I dread this conversation, it never ends well. In the din of a room full of talk I could not make myself heard and tried instead to sign to this fellow that I had no voice; but in the way of such people he seemed somewhat slow on the uptake. He had an agenda that allowed little sensitivity. Finally he got the picture, and helpfully reissued his challenge:
“That doesn’t matter, just nod! It’s a simple question, Do you believe?”
It was clearly time for my computer to be come out.
‘You would have to sit where I sit’, I typed, ‘to know that it’s not that simple at all’.
But for him there was only one possible outcome for people in wheelchairs, and on he ploughed.
‘Friend’, I typed (odd how that word get’s used!), ‘I think we will leave it there’.
I closed the lid of my computer, a little emphatically, and thankfully he got the point and wandered off; presumably to torment some other victim with his thin brand of faith.
I do believe that God heals, and He provides, and He helps daily. But the longer I live, and the more I read, the less convinced I am that that’s all He does. As my good friend likes to say, ‘eventually we need a more nuanced faith’.
Much of the day’s teaching I enjoyed: “Whoever taught you that you can live without prayer?” asked one speaker. But some I found frustratingly narrow. The urgent problem of unanswered prayer was answered much too simply. A sharp line was drawn between injury – which is acceptable for a Christian – and disease – which is not. With enough of the right sort of prayer anything can go our way. For me it was all a little too cut and dried.

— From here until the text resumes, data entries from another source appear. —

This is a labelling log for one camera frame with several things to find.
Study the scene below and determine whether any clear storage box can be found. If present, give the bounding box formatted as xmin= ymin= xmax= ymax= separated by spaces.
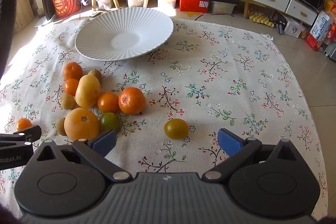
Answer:
xmin=96 ymin=0 xmax=116 ymax=10

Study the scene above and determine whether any yellow-green tomato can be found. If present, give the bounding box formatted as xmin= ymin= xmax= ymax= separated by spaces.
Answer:
xmin=164 ymin=118 xmax=189 ymax=140

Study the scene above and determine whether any white ribbed plate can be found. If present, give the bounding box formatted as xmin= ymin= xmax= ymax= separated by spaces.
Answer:
xmin=75 ymin=7 xmax=174 ymax=61

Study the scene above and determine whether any orange mandarin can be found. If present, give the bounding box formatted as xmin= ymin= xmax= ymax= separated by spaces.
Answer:
xmin=63 ymin=62 xmax=83 ymax=81
xmin=118 ymin=87 xmax=146 ymax=115

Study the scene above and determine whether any blue and white carton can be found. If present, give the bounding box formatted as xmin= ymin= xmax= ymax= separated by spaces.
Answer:
xmin=310 ymin=11 xmax=335 ymax=41

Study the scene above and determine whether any red printed bucket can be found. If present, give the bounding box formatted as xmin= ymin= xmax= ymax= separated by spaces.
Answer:
xmin=49 ymin=0 xmax=81 ymax=18

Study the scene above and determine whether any red carton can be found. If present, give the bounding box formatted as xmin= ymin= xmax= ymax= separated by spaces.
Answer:
xmin=304 ymin=34 xmax=326 ymax=51

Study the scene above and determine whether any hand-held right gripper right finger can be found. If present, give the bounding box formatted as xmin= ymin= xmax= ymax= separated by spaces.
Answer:
xmin=202 ymin=128 xmax=305 ymax=183

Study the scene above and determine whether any large yellow orange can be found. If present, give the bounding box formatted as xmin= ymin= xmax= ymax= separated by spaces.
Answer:
xmin=64 ymin=107 xmax=100 ymax=142

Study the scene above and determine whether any clear plastic bin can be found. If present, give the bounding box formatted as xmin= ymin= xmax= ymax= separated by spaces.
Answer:
xmin=210 ymin=0 xmax=237 ymax=14

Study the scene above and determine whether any white patterned box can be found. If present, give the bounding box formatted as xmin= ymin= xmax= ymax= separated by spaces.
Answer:
xmin=284 ymin=19 xmax=306 ymax=38

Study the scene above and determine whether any white storage box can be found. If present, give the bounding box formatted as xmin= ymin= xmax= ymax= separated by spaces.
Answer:
xmin=157 ymin=0 xmax=176 ymax=9

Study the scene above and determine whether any floral tablecloth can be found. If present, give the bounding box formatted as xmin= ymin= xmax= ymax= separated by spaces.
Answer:
xmin=0 ymin=18 xmax=330 ymax=219

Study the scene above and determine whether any red box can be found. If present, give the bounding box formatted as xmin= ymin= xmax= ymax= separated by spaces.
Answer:
xmin=179 ymin=0 xmax=210 ymax=13

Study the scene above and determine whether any black flat panel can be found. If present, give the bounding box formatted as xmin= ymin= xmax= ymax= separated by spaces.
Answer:
xmin=41 ymin=0 xmax=56 ymax=21

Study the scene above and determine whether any orange box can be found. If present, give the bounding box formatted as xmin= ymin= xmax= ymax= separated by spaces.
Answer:
xmin=324 ymin=0 xmax=336 ymax=13

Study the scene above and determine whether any yellow egg tray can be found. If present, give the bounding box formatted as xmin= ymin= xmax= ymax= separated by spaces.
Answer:
xmin=248 ymin=11 xmax=275 ymax=28

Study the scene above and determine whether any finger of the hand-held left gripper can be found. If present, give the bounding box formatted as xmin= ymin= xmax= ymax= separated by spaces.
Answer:
xmin=0 ymin=125 xmax=42 ymax=145

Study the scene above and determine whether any dark green tomato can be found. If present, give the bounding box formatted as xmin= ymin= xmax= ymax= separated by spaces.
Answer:
xmin=99 ymin=112 xmax=121 ymax=133

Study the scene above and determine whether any orange tomato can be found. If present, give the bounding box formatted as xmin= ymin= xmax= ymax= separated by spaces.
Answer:
xmin=64 ymin=78 xmax=80 ymax=97
xmin=16 ymin=118 xmax=33 ymax=131
xmin=97 ymin=92 xmax=120 ymax=113

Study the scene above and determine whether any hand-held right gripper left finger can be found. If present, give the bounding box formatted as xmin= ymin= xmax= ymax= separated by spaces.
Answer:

One of the presenters eventually prayed for me, at the urging of a friend I think. I liked the way he spoke onstage, and I liked the way he prayed as well. But….. I am a husband, a father, a grandfather, a writer, a person with responsibilities, with opportunities and a full life of my own. And maybe I also have a wheelchair and a few medical issues. But they are at the bottom of my list, so why must they go at the top of his? This simplistic reduction irks me, but of course there was no chance to explain or engage in the conversation I would have liked.
I love our church, and I believe. I am less sure exactly what I believe than I once was, but I do believe.
I believe in God, the Father almighty, maker of heaven and earth: and in Jesus Christ, his only Son our Lord, who was conceived by the Holy Ghost, born of the virgin Mary, suffered under Pontius Pilate, was crucified, dead and buried. He descended into hell; the third day he rose again from the dead; he ascended into heaven, and sitteth on the right hand of God the Father almighty; from thence he will come to judge the quick and the dead. I believe in the Holy Ghost, the holy catholic Church, the communion of saints, the forgiveness of sins, the resurrection of the body, and the life everlasting. Amen.
As I learn the language of silence (having spent so many years employed in speech) I find that I need fewer answers than I once did. My silence seems to be in some way an echo of God’s own quiet voice. The bible is an enormous book, and yet there is so much it leaves unsaid. So many mysteries, so much trust, so much faith.